Marx's Funeral: Premature Obituaries for Seemingly Dead Ideas
Karl Marx is sometimes referred to as a secular prophet. He made lots of predictions. Most of them were wrong.
He died in obscurity.Following the death of his wife, Jenny, in December 1881, Marx developed a catarrh that kept him in ill health for the last 15 months of his life. It eventually brought on the bronchitis and pleurisy that killed him in London on 14 March 1883 (age 64). He died a stateless person;[187] family and friends in London buried his body in Highgate Cemetery, London, on 17 March 1883. There were between nine and eleven mourners at his funeral.His ideas spread, but not the way he foresaw.
The late Marxist historian Eric Hobsbawm remarked that "One cannot say Marx died a failure" because, although he had not achieved a large following of disciples in Britain, his writings had already begun to make an impact on the leftist movements in Germany and Russia. Within 25 years of his death, the continental European socialist parties that acknowledged Marx's influence on their politics were each gaining between 15 and 47 per cent in those countries with representative democratic elections.
Marx was opposed to democratic politics. He saw democracy as anti-revolutionary. His system presented a religion of revolution. I wrote a book on this in 1968. You can download it here.
His ideas were successful in agrarian Russia. Yet his theory insisted that the proletarian revolution would take place in advanced industrial nations. It never did. It took place in rural Russia (1917) and China (1949).
Almost no one other than a handful of German socialists, the librarians at the British Museum, and the police knew who he was in 1883.
In 1887, a turning point event took place. A young revolutionary was executed in Russia. He called himself a Marxist. His name was Alexander Ulyanov. He was 21 years old. Wikipedia writes:
Ulyanov graduated from the College of Simbirsk in 1883 with honours and entered Petersburg University, where he majored in Natural Sciences and earned another gold medal for his work in zoology. At university he participated in illegal meetings and demonstrations, and pamphleted and made speeches to students and workers. In 1886, he became a member of the "terrorist faction" of a successor to the Narodnaya Volya (People's Will) party. He was one of the authors of its program with Marxism being one of his obvious influences.Acknowledging the working class as a "nucleus of the Socialist Party," the party program affirmed the revolutionary intelligentsia's initiative in fighting with autocracy; terror was seen as a means of struggle.Ulyanov's younger brother Vladimir vowed to continue his brother's work.

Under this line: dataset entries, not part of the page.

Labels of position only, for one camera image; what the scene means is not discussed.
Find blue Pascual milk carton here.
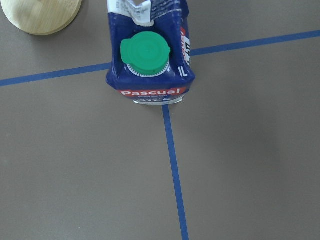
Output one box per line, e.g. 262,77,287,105
106,0,196,106

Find wooden cup tree stand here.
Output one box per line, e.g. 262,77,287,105
0,0,82,36

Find brown paper table mat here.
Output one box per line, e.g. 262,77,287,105
0,0,320,240

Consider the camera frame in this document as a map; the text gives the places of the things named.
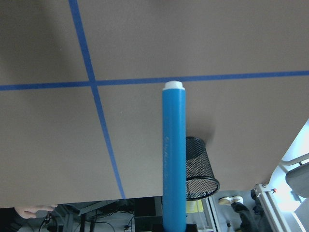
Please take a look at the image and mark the grey office chair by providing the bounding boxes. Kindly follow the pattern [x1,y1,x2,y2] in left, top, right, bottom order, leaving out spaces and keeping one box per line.
[280,153,309,209]

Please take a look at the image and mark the far black mesh pen cup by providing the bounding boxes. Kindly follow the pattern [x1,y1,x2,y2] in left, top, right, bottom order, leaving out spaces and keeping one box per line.
[186,136,220,201]

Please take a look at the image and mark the blue highlighter marker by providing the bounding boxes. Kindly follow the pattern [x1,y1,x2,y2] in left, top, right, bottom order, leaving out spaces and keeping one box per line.
[162,81,186,232]

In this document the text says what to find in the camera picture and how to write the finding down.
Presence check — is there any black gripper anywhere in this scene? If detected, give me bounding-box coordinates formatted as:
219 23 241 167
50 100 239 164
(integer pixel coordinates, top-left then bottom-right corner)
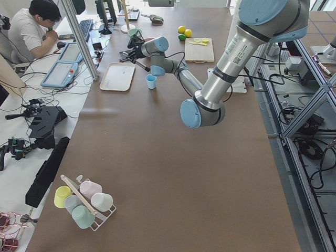
122 46 144 64

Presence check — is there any steel muddler black tip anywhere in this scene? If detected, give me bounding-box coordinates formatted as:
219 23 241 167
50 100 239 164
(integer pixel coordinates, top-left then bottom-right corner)
135 60 151 72

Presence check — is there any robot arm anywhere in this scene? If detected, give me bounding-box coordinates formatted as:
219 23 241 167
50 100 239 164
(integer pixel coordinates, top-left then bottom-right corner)
123 1 310 128

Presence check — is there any wooden cup tree stand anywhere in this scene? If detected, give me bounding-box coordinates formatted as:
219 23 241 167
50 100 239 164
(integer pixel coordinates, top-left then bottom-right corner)
118 0 135 34

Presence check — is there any steel ice scoop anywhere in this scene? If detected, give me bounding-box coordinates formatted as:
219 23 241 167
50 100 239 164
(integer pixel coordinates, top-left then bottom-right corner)
141 14 164 24

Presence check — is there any light blue cup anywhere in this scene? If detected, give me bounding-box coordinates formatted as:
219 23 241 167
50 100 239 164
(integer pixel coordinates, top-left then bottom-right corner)
146 74 157 89

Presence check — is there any pink cup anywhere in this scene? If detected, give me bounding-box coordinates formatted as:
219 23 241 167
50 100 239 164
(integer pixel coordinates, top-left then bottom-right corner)
79 180 102 200

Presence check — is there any white cup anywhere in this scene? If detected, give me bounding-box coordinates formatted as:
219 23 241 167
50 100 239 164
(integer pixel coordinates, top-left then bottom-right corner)
91 193 113 212

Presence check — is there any yellow cup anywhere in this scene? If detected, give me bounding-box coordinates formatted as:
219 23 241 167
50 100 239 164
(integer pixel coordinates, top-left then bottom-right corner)
54 185 71 208

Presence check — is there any grey blue cup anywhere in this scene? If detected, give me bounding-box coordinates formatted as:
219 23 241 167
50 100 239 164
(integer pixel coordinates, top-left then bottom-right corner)
65 194 82 214

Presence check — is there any green cup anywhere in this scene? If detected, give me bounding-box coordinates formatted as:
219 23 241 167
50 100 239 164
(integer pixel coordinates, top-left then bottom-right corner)
71 205 95 229

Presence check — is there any green bowl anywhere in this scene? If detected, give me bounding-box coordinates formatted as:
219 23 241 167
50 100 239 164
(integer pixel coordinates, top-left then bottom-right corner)
128 28 142 37

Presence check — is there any grey folded cloth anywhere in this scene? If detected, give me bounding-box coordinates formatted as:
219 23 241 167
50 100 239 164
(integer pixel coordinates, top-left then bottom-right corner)
119 50 130 61

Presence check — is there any cream rabbit tray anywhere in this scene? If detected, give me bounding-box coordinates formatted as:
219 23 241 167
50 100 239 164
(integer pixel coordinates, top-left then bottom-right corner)
100 62 135 92

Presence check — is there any green lime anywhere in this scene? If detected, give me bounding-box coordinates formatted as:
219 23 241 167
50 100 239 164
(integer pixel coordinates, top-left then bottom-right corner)
178 34 186 41

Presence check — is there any whole yellow lemon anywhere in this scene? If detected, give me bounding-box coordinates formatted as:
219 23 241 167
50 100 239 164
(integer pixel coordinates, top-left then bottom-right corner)
184 29 193 38
177 26 186 34

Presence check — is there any black keyboard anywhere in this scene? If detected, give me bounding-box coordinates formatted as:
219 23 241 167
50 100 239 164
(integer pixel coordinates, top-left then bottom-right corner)
79 19 93 42

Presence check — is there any yellow plastic knife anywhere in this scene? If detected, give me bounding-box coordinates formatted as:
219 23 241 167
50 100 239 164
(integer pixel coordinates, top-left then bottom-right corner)
188 40 208 46

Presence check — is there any wooden cutting board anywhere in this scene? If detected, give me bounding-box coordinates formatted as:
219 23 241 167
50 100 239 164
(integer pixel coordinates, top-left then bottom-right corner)
185 38 215 63

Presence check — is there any blue teach pendant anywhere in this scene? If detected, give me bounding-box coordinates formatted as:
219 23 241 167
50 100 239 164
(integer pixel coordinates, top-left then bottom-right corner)
58 43 83 63
40 61 78 88

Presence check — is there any seated person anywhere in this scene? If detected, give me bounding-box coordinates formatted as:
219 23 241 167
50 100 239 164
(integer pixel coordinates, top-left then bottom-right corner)
8 0 61 62

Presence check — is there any black handheld gripper stand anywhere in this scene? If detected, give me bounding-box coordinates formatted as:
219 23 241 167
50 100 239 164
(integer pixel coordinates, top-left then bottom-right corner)
29 106 67 149

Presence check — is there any black foam bar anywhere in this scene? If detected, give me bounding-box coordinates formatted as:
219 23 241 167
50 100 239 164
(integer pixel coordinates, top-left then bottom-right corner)
25 137 70 208

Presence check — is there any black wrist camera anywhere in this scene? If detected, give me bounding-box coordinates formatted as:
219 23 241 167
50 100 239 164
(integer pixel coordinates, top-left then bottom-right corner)
127 34 145 49

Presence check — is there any aluminium frame post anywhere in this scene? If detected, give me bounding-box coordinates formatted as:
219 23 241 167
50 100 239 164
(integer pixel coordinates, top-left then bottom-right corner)
59 0 99 81

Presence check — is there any white wire cup rack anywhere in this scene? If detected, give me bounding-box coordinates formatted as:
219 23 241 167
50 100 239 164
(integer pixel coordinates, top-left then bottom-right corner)
60 175 117 232

He later changed his last name to Lenin.
Ulyanov and his comrades began preparing an assassination attempt on the life of Alexander III of Russia. On March 1, 1887, the day of the sixth anniversary of Alexander II's murder, three of them, suspected by the police, were arrested in the Nevsky Prospekt, where they were going to throw their bombs into the Emperor's carriage (he always visited churches that day to pay tribute to his assassinated father). The attempt is known as "The Second The First of March." Later Ulyanov, who was both the main ideologist of the group and the chemist preparing bombs, was arrested too. In court, Ulyanov gave a political speech. All the conspirators were initially sentenced to death, but only five of them were not pardoned by Alexander III, including Ulyanov. On May 8, he and his comrades Pakhomiy Andreyushkin, Vasili Generalov, Vasili Osipanov and Petr Shevyrev were hanged at Shlisselburg. Among the pardoned co-conspirators of Ulyanov there was Bronisław Piłsudski, brother of Józef Piłsudski.

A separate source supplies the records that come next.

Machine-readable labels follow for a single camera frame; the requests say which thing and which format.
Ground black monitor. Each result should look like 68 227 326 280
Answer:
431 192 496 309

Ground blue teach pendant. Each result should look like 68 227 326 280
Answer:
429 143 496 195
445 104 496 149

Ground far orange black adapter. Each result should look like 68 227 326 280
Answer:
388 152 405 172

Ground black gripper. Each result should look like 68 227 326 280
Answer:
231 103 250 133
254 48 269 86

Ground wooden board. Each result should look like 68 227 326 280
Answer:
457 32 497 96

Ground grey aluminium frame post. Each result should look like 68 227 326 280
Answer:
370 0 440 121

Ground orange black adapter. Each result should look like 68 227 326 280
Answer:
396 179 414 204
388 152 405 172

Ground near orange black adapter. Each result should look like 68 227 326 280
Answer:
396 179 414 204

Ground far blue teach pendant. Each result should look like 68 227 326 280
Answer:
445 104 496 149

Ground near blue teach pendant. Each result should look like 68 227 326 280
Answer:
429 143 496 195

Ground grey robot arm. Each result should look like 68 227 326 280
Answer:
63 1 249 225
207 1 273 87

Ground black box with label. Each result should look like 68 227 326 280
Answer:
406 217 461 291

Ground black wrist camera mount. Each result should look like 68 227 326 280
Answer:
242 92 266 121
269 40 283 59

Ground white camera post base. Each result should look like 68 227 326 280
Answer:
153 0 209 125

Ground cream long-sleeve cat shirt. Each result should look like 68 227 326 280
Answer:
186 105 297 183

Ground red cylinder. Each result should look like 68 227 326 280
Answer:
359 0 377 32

Lenin was no democrat. He was a revolutionary. Of some 3,000 revolutionaries followed by the police of Europe in the late 19th century, he was the only one ever to organize a successful revolution.
Lenin made Marx famous in retrospect. It was Lenin, not the various political parties run by MINO's -- Marxists in name only. Lenin was committed to the religion of revolution, but in agrarian Russia, not Western Europe.

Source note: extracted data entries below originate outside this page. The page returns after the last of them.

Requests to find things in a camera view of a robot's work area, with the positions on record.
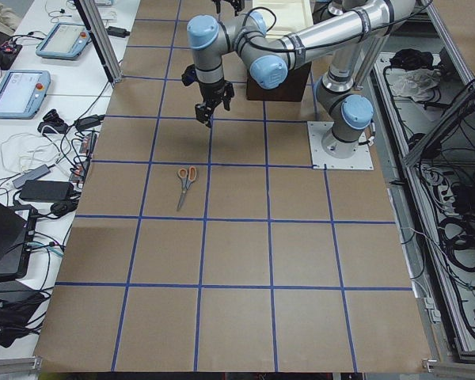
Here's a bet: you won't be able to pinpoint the large black power brick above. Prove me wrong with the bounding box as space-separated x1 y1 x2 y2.
19 180 74 202

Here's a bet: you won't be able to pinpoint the white plastic tray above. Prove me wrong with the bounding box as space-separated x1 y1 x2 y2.
252 0 313 40

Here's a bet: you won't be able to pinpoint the black laptop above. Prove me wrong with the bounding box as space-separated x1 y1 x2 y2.
0 203 36 282

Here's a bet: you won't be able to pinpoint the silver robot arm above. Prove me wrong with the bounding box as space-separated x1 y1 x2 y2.
212 0 245 14
182 1 416 127

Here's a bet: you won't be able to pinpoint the far teach pendant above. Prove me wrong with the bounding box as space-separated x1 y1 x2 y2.
36 22 90 60

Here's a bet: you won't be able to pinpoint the teach pendant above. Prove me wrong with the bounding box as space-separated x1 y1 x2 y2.
36 22 90 60
0 70 51 120

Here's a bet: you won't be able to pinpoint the aluminium frame post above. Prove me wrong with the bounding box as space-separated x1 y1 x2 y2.
74 0 123 86

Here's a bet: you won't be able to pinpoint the black power adapter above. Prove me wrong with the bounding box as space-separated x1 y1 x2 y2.
106 26 130 38

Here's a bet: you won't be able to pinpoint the white crumpled cloth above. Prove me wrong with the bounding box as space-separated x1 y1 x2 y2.
391 68 442 102

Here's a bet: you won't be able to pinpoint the near teach pendant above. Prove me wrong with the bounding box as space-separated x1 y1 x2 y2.
0 70 51 120

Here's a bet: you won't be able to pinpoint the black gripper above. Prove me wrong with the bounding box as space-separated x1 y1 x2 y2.
195 79 234 128

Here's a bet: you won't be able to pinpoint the dark wooden drawer cabinet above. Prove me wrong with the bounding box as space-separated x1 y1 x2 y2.
245 63 313 102

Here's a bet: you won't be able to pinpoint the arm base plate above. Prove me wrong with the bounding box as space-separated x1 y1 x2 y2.
307 121 374 171

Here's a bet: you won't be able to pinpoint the grey orange scissors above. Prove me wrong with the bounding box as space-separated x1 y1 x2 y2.
177 166 197 211

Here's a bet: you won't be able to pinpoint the grey usb hub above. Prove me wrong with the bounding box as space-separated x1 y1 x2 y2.
13 164 51 189

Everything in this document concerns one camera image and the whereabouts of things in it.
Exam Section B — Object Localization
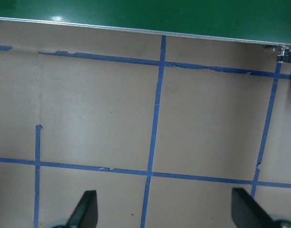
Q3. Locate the green conveyor belt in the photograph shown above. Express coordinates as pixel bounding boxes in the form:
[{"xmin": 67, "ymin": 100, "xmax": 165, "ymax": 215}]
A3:
[{"xmin": 0, "ymin": 0, "xmax": 291, "ymax": 63}]

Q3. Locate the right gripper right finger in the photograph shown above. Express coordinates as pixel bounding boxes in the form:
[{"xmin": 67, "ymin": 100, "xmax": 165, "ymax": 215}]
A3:
[{"xmin": 231, "ymin": 188, "xmax": 275, "ymax": 228}]

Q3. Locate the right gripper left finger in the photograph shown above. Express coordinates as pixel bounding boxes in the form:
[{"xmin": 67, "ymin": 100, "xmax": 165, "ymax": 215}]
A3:
[{"xmin": 65, "ymin": 190, "xmax": 98, "ymax": 228}]

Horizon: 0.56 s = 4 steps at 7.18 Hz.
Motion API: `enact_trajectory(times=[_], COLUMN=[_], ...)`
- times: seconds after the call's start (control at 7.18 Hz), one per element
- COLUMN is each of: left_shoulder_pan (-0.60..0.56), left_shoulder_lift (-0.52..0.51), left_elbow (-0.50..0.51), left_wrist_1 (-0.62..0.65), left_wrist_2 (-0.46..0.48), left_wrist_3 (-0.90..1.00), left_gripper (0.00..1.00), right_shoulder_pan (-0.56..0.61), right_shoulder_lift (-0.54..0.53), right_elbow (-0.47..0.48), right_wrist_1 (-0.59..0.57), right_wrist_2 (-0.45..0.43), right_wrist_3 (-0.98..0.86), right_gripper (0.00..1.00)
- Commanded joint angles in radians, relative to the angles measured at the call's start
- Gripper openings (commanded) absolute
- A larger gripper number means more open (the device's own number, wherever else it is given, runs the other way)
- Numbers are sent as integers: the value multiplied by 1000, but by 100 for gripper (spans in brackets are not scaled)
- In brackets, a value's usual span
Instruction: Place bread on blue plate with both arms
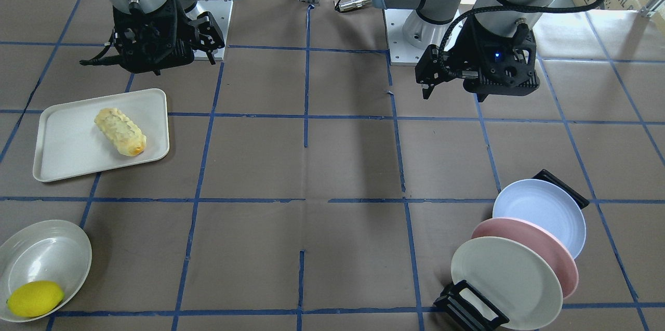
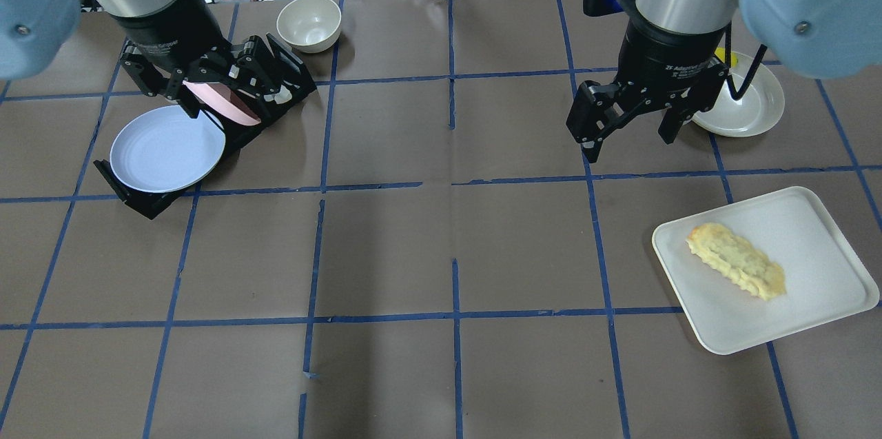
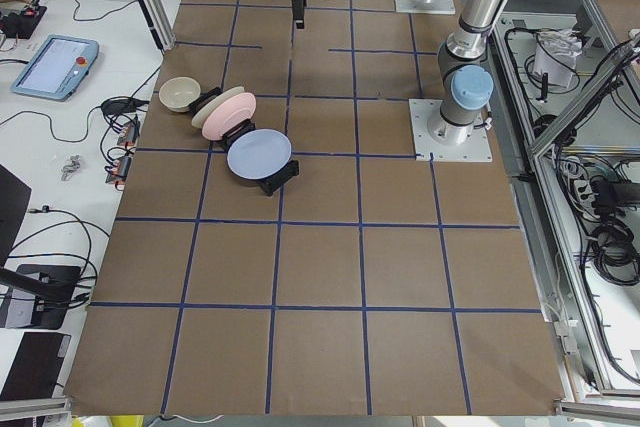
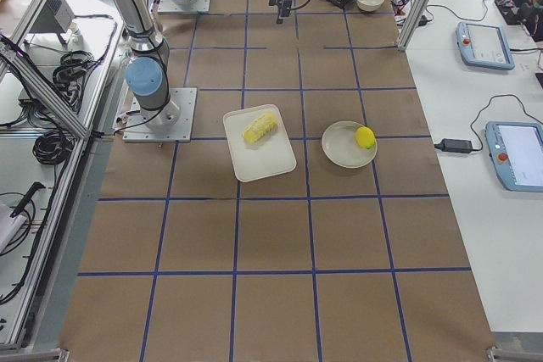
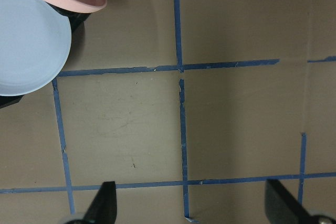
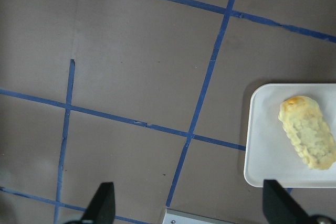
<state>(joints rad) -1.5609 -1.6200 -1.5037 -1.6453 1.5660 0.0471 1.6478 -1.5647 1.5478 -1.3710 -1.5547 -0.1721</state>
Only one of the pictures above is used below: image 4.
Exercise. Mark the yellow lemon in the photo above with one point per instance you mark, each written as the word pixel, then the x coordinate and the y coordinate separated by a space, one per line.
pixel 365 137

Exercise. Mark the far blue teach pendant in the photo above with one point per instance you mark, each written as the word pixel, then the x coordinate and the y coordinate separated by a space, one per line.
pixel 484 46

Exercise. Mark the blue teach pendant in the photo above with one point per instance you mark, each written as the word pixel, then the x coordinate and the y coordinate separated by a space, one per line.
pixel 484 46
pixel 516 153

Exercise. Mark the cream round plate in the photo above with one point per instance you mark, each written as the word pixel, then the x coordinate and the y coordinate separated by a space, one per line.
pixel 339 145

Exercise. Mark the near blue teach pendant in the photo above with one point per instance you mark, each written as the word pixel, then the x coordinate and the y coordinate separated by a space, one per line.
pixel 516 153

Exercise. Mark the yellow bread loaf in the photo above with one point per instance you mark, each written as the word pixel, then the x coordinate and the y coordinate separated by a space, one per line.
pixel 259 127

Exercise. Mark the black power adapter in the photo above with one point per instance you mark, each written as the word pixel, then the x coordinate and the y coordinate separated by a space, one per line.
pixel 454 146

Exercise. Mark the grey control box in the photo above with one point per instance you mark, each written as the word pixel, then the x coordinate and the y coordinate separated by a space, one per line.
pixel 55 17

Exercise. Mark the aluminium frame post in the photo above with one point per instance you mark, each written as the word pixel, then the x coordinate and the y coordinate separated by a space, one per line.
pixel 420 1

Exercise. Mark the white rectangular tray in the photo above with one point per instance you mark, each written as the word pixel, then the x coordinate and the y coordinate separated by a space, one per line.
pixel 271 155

Was Marx a success? His theories were wrong. His predictions were wrong. But he posthumously captured the mind of a 21-year-old college grad in Russia. By 1950, a third of the world's population lived under officially Marxist regimes.
There is a lesson here. We do not know how any group's ideas will play out. What we know is this: most of these groups and their ideas will disappear, useful only for graduate students in search of a Ph.D. dissertation topic. But a few will change the world . . . sometimes long after they have failed to persuade more than a handful of people.